Give back, exactly as written, the lines from the beginning of the listing through the one that contains "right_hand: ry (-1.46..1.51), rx".

++++ Material provided

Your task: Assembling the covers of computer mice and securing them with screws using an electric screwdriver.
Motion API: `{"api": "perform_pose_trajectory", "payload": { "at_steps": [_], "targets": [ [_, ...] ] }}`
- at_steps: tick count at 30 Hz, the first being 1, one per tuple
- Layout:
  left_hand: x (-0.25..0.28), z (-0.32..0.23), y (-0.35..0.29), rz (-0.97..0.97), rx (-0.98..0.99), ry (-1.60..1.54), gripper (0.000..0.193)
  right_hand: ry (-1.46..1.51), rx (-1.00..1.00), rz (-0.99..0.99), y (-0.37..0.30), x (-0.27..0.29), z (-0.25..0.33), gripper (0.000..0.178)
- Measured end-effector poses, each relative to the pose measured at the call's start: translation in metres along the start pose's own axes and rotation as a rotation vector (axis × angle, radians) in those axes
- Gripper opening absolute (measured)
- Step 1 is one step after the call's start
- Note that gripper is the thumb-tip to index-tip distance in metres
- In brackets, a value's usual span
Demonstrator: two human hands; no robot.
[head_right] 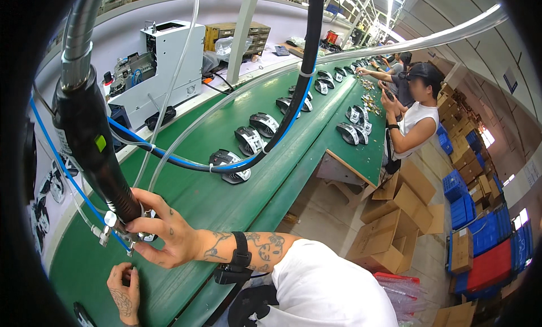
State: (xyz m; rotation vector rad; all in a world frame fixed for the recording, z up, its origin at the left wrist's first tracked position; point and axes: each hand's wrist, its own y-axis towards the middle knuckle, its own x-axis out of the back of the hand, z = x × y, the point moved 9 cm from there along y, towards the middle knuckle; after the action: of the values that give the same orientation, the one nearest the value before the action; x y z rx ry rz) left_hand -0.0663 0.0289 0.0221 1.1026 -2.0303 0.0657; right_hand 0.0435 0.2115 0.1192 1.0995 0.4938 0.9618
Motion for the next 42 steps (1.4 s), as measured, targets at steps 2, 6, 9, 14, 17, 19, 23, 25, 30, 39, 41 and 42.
{"api": "perform_pose_trajectory", "payload": {
  "at_steps": [2,6,9,14,17,19,23,25,30,39,41,42],
  "targets": [
    [0.000,-0.002,0.001,0.001,-0.010,0.000,0.012,0.011,-0.012,-0.003,-0.001,0.002,-0.001,0.053],
    [-0.001,0.000,0.000,0.012,-0.015,0.025,0.012,0.028,-0.005,-0.003,0.001,0.001,-0.001,0.052],
    [-0.002,0.003,-0.001,0.013,-0.003,0.027,0.012,0.022,-0.007,-0.011,0.001,0.000,-0.001,0.050],
    [-0.001,0.004,-0.002,0.010,0.007,0.014,0.012,0.005,0.011,-0.019,0.001,0.002,0.001,0.050],
    [-0.002,-0.001,-0.001,0.014,-0.030,0.004,0.012,-0.008,0.018,-0.017,0.003,0.003,0.003,0.050],
    [-0.004,0.004,-0.001,0.026,0.009,0.019,0.013,-0.003,0.013,-0.014,0.002,0.003,0.002,0.050],
    [-0.004,0.003,-0.001,0.038,-0.043,0.040,0.013,-0.005,0.029,-0.018,0.004,0.002,0.001,0.051],
    [-0.004,0.006,-0.001,0.055,-0.023,0.049,0.014,0.011,0.027,-0.022,0.003,0.001,0.000,0.051],
    [0.002,-0.019,0.004,0.098,-0.091,0.077,0.014,-0.010,0.031,-0.026,-0.001,0.002,-0.002,0.053],
    [0.002,-0.017,0.002,0.094,-0.082,0.097,0.015,-0.003,0.061,-0.057,-0.001,0.002,0.000,0.058],
    [0.003,-0.018,0.003,0.082,-0.083,0.100,0.014,0.003,0.058,-0.052,0.000,0.002,-0.001,0.058],
    [0.003,-0.018,0.003,0.083,-0.083,0.100,0.014,0.009,0.058,-0.046,0.000,0.001,-0.001,0.058]
  ]
}}
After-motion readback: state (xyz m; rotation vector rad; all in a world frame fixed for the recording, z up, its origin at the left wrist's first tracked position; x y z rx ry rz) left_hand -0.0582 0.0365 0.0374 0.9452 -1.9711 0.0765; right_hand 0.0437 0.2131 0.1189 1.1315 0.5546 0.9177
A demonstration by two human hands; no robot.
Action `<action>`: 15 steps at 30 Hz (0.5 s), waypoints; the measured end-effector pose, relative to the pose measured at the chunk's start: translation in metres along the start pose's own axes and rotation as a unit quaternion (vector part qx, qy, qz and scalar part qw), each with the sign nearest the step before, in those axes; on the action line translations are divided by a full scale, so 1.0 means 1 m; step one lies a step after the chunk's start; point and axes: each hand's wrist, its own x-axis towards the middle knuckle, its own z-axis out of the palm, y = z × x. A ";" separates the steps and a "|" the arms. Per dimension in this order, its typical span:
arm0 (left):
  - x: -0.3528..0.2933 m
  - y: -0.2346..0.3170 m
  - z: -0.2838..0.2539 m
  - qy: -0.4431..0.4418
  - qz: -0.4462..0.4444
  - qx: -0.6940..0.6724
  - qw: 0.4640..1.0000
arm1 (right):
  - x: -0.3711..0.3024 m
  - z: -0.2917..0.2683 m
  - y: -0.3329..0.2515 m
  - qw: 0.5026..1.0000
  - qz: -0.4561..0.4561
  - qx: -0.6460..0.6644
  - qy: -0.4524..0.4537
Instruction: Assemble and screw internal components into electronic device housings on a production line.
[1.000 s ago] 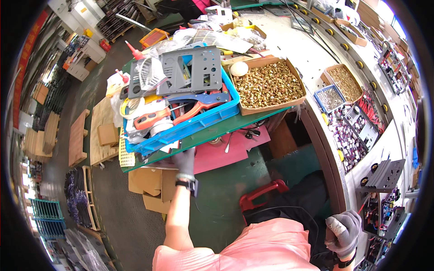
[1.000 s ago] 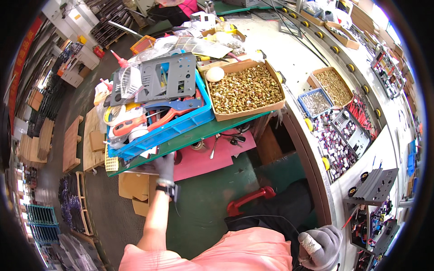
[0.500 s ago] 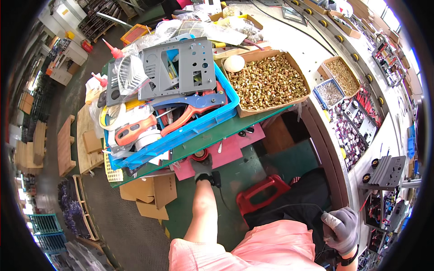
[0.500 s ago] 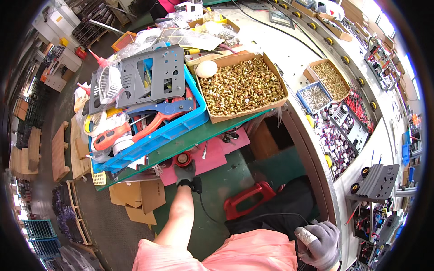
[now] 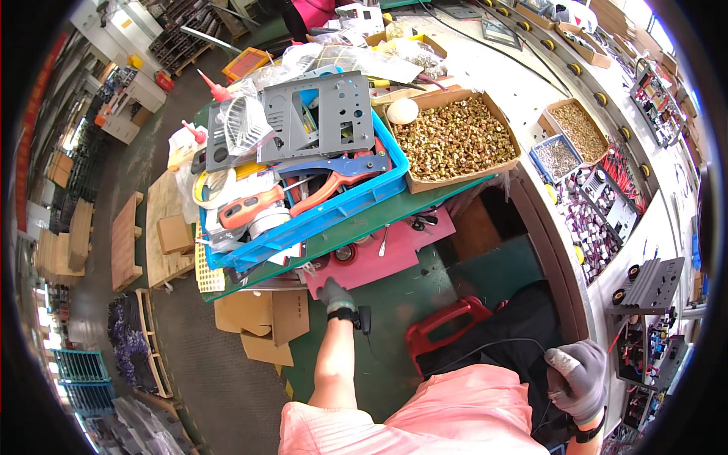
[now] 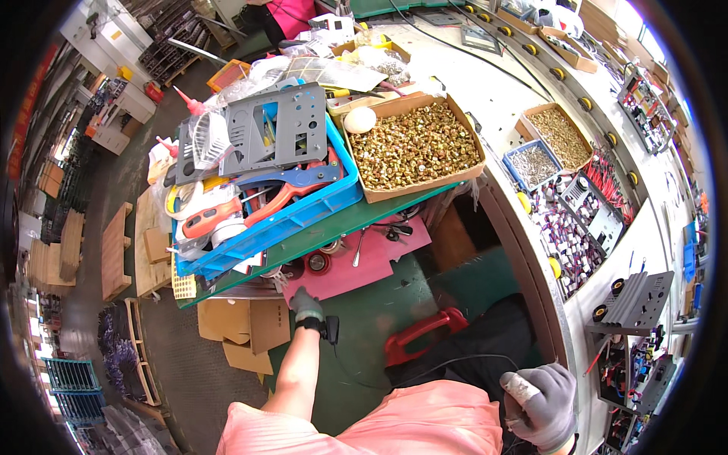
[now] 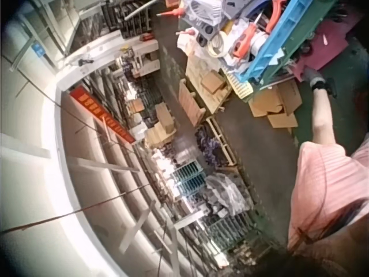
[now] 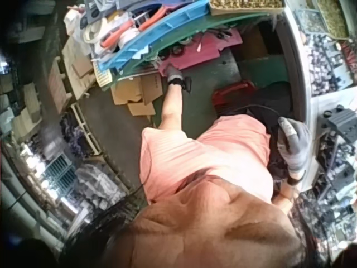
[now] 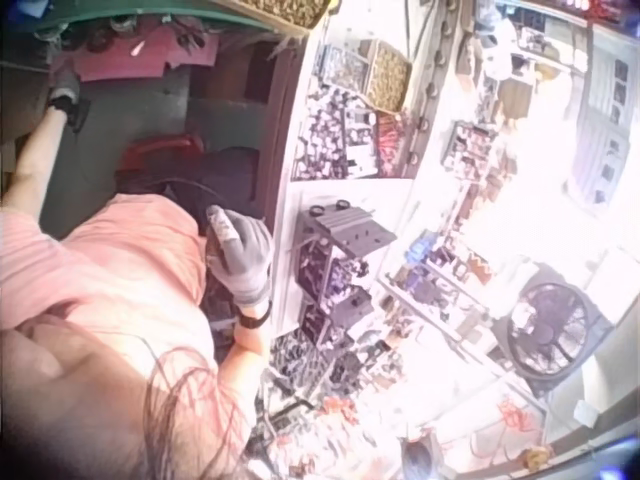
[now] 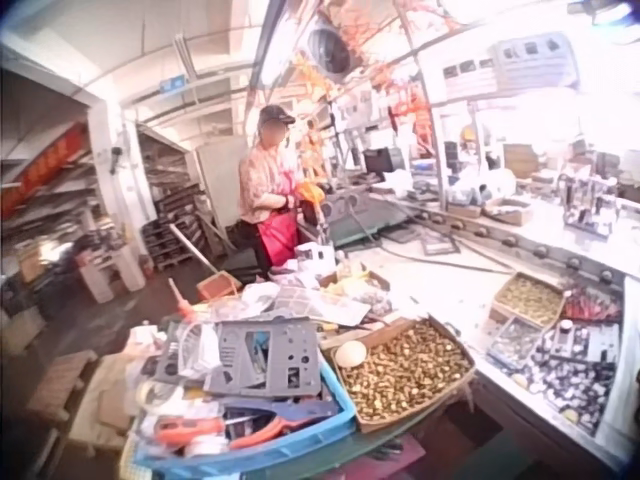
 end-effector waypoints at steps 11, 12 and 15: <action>0.037 0.070 0.051 -0.116 0.155 0.138 0.971 | 0.034 -0.046 -0.025 0.805 -0.129 0.540 0.207; 0.054 0.066 0.059 -0.151 0.158 0.087 0.972 | 0.043 -0.058 -0.013 0.785 -0.260 0.535 0.174; 0.037 0.049 0.064 -0.233 0.004 0.038 0.972 | 0.057 -0.081 0.004 0.715 -0.322 0.620 0.031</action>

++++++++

Answer space
Your task: Assembling the covers of computer mice and securing them with screws using an electric screwdriver.
Motion API: `{"api": "perform_pose_trajectory", "payload": { "at_steps": [_], "targets": [ [_, ...] ] }}`
- at_steps: tick count at 30 Hz, the first being 1, one per tuple
- Layout:
  left_hand: x (-0.25..0.28), z (-0.32..0.23), y (-0.35..0.29), rz (-0.97..0.97), rx (-0.98..0.99), ry (-1.60..1.54), gripper (0.000..0.193)
  right_hand: ry (-1.46..1.51), rx (-1.00..1.00), rz (-0.99..0.99), y (-0.37..0.30), x (-0.27..0.29), z (-0.25..0.33), gripper (0.000..0.178)

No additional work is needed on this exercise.